Exercise requirements: Please find the line that holds "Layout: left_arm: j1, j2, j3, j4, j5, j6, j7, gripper" below and reproduce it, along with every line after it through the end, exactly and without pictures.

Given material:
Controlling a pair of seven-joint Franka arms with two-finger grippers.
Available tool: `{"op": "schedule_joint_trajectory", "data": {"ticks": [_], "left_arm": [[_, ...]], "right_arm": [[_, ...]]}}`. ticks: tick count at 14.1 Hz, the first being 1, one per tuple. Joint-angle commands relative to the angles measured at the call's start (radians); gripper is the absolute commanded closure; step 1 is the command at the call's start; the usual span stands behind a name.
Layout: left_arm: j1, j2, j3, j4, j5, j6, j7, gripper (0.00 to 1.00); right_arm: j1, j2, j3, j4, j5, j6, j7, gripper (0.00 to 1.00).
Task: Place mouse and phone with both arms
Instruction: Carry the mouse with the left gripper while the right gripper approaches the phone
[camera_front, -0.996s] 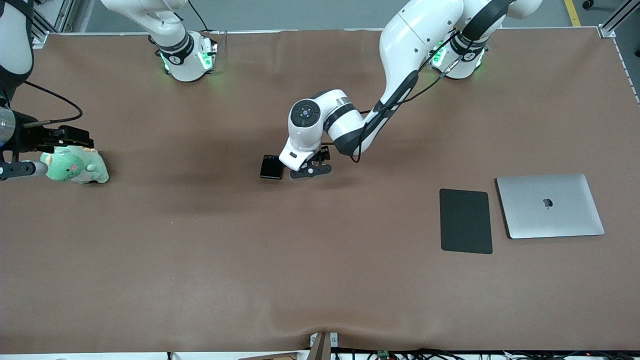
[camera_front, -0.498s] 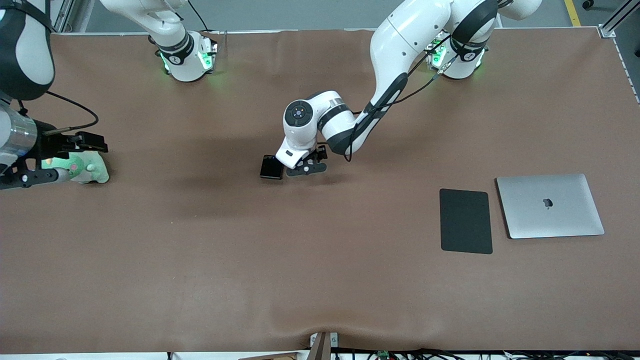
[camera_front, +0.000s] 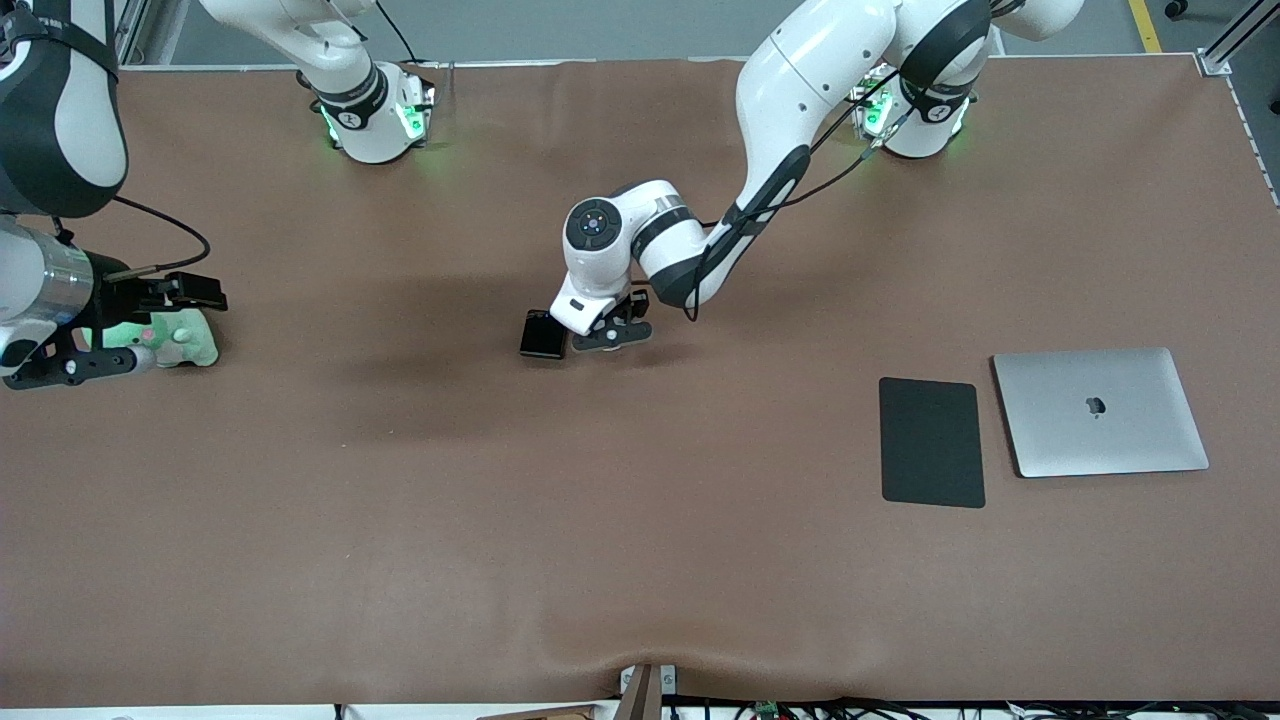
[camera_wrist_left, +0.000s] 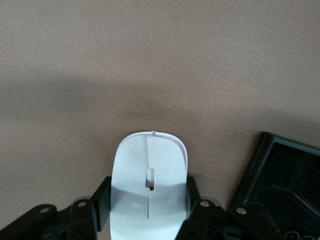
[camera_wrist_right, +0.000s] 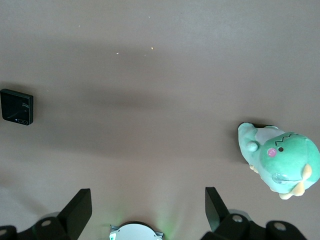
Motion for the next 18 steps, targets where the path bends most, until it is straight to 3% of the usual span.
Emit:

Solution for this exercise:
Layout: left_arm: j1, j2, j3, j4, j5, j6, j7, gripper (0.00 to 1.00); right_arm: j1, j2, j3, j4, j5, j6, j7, gripper (0.00 to 1.00).
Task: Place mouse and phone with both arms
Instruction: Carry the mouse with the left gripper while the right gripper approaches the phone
[camera_front, -0.996s] 
[camera_front, -0.498s] 
[camera_front, +0.000s] 
[camera_wrist_left, +0.000s] 
[camera_wrist_right, +0.000s] 
Motion for the next 18 steps, targets where the path bends most, until it is straight to 3% of the usual span.
Emit:

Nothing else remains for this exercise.